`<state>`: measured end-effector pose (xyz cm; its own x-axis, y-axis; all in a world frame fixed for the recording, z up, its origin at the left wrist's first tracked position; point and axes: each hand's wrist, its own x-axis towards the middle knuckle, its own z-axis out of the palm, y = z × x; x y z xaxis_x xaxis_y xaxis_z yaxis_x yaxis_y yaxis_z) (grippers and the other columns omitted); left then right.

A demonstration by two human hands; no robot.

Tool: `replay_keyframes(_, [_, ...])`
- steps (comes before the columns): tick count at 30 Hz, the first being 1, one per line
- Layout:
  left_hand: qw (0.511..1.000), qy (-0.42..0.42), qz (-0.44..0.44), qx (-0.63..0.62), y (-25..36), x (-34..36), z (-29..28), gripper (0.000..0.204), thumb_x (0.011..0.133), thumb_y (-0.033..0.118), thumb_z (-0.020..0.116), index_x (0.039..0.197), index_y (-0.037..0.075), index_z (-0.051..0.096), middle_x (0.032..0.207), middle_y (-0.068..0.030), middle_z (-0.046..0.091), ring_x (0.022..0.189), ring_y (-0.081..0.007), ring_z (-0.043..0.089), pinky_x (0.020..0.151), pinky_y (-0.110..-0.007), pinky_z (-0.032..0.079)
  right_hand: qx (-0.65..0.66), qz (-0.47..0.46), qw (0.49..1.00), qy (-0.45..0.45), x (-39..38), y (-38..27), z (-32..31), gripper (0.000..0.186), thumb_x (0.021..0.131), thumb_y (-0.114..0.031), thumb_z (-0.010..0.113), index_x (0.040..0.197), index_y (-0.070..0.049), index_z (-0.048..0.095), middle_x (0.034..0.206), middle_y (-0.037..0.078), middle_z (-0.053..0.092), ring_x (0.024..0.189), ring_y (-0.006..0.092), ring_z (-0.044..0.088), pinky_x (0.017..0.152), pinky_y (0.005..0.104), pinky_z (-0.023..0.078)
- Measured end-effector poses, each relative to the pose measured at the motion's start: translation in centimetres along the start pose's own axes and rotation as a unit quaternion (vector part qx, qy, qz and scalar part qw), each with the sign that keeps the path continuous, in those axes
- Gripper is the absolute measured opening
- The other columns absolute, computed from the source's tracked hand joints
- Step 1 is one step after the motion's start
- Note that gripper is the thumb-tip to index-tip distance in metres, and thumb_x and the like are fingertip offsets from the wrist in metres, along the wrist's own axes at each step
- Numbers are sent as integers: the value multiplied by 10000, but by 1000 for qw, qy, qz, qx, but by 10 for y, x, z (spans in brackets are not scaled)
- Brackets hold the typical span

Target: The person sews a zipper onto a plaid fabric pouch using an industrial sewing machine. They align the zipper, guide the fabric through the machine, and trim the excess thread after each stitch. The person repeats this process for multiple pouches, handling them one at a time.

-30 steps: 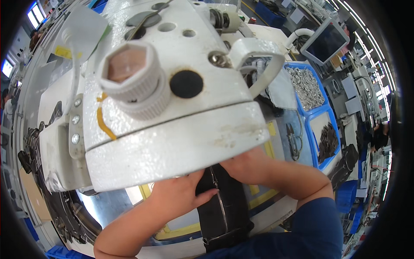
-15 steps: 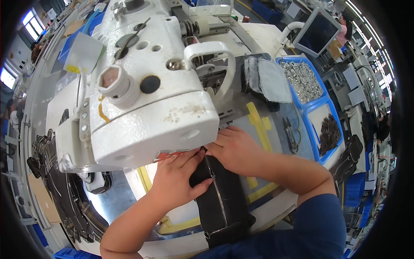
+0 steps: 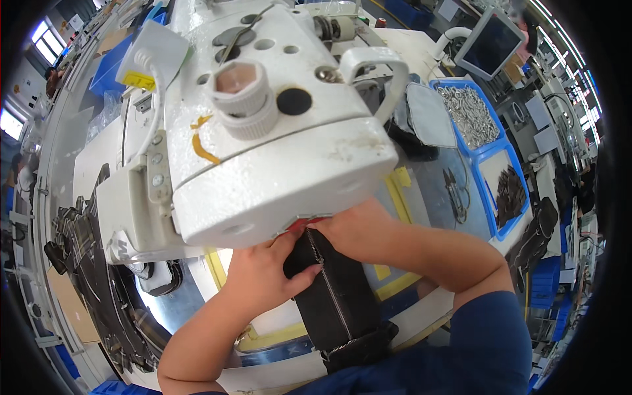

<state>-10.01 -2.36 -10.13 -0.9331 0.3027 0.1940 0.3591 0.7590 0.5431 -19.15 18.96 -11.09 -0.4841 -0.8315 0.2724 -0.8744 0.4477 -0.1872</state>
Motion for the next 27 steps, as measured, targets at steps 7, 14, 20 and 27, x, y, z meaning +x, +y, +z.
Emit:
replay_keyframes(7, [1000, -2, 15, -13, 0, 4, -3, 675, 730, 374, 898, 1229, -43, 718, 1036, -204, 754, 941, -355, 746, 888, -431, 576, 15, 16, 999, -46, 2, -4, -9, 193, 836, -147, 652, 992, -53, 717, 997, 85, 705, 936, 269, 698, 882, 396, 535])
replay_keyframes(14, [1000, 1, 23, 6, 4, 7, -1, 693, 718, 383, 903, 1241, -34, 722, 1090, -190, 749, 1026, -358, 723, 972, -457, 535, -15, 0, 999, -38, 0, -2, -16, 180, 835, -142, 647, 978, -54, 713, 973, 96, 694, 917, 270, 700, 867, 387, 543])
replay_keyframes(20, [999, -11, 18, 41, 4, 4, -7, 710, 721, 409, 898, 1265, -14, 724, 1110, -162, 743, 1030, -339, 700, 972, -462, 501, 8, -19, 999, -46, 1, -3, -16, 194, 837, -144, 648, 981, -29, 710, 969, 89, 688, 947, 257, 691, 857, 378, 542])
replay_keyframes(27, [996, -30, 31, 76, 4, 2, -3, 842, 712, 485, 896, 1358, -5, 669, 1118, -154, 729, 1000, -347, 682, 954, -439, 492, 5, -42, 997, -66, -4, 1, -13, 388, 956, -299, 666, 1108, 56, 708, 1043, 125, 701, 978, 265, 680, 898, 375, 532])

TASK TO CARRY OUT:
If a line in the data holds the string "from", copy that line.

ANSWER BELOW:
- The other columns absolute, computed from the source's tracked hand joints
- Note that gripper is the thumb-tip to index-tip distance in metres, and thumb_x and the like are fingertip offsets from the wrist in metres, along the wrist's own axes at each step

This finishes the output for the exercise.